I guess when you’re Steven Soderbergh, you’ve got your pick of A-listers prepared to do bit parts in your films. And I guess you also get to pretty much choose where you’re going to shoot. And I guess, therefore, when you’re Steven Soderbergh, and a script like Contagion lands in front of you, you get to bring together your game team of cast and locations in perfect harmony.

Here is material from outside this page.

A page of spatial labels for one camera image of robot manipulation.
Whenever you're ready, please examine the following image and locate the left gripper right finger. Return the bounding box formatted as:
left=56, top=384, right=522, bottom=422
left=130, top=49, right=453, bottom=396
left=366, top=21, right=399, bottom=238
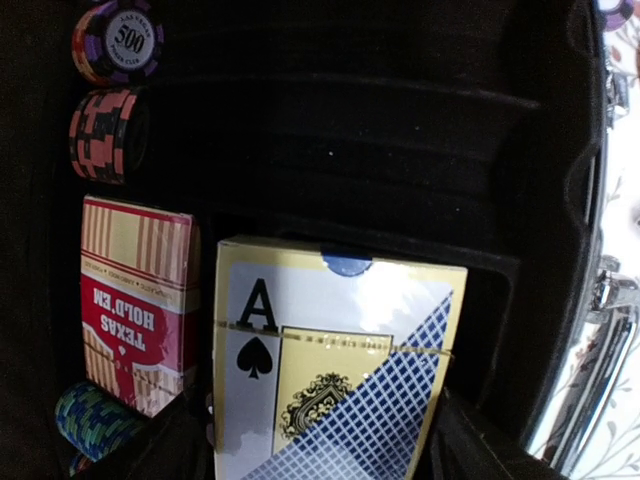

Well, yes, that’s true enough, in principle. And it’s also true that – unlike some unfocussed, heart-stringy Roland Emmerich block buster – Soderbergh takes the high road with the story line. He treats it dead seriously that a working Mom returns from a business trip to China trailing a disease in her wake that’s both airborne and transmitted by touch. The ensuing pandemic ultimately takes out several million people whilst Scientists struggle try to isolate a cure and the woman’s surviving husband attempts to fend for his surviving child.

So I found the sociological parts of the story really fascinating – yes, even the close ups that remind us ickily of the gazillion objects we carelessly touch each day. But in spite of the excellent cast and the glorious range of places he puts them (Illinois did stand in for Minnesota), it just fails to connect on any visceral level. Perhaps that’s apt: in a movie where human contact can be fatal we are held at a very safe distance from the characters. So: Contagion? Good, but not, sadly, great.